:: DIRECTIONS ::
Find all the lines in the material below with the word "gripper", and copy them.

--------

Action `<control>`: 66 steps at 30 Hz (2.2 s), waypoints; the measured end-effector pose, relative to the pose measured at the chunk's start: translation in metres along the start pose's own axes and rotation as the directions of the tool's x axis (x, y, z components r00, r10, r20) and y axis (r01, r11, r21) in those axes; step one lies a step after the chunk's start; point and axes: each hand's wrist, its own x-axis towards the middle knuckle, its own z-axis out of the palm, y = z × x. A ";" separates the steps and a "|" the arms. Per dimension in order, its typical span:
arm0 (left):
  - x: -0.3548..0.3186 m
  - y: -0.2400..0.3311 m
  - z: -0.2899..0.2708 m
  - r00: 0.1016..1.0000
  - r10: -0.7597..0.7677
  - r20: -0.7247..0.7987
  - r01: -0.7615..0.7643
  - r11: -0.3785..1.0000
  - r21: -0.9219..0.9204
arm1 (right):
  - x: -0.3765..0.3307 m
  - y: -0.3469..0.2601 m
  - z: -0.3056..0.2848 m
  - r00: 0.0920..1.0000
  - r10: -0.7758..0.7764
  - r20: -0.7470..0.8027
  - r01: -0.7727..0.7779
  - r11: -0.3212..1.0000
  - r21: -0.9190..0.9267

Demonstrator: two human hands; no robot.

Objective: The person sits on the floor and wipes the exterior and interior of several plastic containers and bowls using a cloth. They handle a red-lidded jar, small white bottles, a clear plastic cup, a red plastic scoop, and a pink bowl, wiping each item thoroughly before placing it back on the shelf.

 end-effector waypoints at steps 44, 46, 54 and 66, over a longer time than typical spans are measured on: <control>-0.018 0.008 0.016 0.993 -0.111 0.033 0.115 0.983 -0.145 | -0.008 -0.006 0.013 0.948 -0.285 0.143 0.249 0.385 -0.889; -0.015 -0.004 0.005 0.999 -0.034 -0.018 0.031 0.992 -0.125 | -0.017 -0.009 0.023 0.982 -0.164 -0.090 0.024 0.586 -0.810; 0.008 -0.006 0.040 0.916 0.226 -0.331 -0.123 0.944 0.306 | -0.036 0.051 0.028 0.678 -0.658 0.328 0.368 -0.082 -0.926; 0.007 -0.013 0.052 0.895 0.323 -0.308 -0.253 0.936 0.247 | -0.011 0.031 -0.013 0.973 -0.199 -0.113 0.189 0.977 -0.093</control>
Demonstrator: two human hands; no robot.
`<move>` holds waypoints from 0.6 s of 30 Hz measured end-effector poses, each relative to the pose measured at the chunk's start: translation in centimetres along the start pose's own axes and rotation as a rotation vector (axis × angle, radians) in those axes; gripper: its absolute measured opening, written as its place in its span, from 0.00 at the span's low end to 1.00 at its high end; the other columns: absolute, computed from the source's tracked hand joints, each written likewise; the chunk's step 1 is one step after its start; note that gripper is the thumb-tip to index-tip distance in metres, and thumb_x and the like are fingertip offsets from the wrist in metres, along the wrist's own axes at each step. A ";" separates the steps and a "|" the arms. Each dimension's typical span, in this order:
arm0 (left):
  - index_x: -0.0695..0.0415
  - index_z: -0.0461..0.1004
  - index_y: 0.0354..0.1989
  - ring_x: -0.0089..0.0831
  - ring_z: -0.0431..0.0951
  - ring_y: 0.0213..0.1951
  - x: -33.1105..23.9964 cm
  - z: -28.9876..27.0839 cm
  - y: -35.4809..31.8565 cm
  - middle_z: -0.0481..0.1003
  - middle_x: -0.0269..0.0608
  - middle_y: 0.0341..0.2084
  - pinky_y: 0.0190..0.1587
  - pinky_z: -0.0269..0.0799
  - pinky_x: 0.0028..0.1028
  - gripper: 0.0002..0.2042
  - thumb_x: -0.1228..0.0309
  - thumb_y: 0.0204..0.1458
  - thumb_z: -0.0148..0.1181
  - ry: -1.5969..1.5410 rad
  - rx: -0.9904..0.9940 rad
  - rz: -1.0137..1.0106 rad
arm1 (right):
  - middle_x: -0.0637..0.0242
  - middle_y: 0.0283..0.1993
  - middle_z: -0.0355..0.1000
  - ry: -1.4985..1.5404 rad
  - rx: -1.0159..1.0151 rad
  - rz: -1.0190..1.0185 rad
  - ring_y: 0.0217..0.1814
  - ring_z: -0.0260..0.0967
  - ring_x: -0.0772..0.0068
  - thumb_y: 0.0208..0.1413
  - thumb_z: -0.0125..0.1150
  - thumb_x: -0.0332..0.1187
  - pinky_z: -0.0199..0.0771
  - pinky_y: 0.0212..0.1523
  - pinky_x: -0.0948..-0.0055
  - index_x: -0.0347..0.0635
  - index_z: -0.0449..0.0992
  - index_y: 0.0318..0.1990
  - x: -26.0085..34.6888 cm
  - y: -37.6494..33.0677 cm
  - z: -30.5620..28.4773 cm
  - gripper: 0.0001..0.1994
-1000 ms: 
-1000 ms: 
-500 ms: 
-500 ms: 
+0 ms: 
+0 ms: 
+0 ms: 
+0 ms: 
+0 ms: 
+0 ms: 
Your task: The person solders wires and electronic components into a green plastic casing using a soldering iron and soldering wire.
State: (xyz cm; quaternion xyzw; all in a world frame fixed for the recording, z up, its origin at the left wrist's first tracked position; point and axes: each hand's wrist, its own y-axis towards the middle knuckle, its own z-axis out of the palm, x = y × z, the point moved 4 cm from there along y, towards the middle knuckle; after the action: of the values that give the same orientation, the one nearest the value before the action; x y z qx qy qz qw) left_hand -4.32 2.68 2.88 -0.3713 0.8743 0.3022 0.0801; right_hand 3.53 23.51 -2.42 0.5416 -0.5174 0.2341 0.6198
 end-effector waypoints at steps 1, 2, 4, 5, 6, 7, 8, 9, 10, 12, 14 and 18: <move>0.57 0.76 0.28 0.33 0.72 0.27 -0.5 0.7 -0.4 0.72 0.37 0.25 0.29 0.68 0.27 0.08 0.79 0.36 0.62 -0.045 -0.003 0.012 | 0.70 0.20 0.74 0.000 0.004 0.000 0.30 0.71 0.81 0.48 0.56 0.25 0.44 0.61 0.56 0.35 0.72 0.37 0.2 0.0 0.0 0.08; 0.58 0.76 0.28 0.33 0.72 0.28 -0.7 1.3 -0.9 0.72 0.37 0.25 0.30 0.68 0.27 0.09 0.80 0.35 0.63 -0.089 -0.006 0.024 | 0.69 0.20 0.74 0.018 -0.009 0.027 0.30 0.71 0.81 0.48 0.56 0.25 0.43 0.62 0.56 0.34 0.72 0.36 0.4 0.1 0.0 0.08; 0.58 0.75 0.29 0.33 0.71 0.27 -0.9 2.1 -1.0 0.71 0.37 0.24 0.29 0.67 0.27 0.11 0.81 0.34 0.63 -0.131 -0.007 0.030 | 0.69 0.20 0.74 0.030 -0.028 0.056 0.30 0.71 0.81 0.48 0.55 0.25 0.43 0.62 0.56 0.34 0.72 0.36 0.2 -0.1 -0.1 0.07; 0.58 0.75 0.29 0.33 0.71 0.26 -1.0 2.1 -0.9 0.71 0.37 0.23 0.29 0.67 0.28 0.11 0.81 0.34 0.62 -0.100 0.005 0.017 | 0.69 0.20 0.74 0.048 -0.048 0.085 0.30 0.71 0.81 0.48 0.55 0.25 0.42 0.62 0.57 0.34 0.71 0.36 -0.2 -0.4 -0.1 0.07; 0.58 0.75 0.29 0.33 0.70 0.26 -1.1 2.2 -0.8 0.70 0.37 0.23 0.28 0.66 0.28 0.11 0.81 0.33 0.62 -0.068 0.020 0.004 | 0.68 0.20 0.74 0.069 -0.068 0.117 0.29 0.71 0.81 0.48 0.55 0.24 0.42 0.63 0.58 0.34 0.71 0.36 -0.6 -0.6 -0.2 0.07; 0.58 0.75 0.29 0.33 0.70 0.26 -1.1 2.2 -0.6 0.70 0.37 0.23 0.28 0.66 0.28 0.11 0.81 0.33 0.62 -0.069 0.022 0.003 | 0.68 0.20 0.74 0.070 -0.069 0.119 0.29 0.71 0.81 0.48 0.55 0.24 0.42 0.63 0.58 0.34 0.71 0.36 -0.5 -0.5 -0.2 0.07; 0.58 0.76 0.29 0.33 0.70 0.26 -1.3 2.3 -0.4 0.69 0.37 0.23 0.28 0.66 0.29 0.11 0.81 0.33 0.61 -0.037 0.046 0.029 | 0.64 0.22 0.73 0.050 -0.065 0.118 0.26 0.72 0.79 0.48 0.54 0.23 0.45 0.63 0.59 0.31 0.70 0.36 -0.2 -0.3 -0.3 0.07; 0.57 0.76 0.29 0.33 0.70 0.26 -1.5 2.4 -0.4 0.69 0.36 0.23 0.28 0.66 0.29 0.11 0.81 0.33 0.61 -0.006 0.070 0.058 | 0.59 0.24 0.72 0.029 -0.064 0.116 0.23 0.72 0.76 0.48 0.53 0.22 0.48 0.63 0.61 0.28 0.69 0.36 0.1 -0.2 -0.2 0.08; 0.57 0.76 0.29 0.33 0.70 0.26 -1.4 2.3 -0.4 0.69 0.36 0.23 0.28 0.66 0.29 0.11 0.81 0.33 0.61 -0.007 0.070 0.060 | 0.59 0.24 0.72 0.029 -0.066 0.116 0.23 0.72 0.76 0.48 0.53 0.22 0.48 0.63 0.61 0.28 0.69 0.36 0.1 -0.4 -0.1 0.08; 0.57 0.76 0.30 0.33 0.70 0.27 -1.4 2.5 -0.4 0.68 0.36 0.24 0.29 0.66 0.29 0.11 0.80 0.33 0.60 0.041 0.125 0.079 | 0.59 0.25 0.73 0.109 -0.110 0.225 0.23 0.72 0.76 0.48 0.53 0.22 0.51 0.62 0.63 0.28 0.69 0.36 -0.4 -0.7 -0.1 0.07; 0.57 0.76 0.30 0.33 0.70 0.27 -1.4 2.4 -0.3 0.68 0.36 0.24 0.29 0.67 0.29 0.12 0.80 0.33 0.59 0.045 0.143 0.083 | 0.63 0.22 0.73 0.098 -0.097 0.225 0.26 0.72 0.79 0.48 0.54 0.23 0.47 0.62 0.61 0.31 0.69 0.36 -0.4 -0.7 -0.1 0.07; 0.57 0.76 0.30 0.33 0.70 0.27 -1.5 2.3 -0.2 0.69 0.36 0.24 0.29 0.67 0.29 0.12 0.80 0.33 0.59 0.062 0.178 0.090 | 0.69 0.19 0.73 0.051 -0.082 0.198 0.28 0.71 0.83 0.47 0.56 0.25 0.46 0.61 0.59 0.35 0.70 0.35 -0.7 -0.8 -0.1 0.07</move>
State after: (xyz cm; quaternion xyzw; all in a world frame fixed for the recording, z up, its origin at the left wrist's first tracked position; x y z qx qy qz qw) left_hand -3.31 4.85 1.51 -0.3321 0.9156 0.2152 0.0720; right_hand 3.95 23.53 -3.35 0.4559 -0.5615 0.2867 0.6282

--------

:: SOLUTION TO THIS TASK ::
`<move>` holds waypoints from 0.6 s of 30 Hz measured end-effector poses, each relative to the pose measured at the chunk's start: translation in centimetres along the start pose's own axes and rotation as a rotation vector (axis × angle, radians) in those axes; gripper: its absolute measured opening, written as its place in its span, from 0.00 at the span's low end to 1.00 at its high end; the other columns: absolute, computed from the source's tracked hand joints, each written likewise; the chunk's step 1 is one step after its start; note that gripper is the thumb-tip to index-tip distance in metres, and thumb_x and the like are fingertip offsets from the wrist in metres, along the wrist's own axes at each step. A ";" separates the steps and a "|" the arms. Each dimension's typical span, in this order:
  - gripper: 0.0002..0.2042
  - gripper: 0.0001..0.1994

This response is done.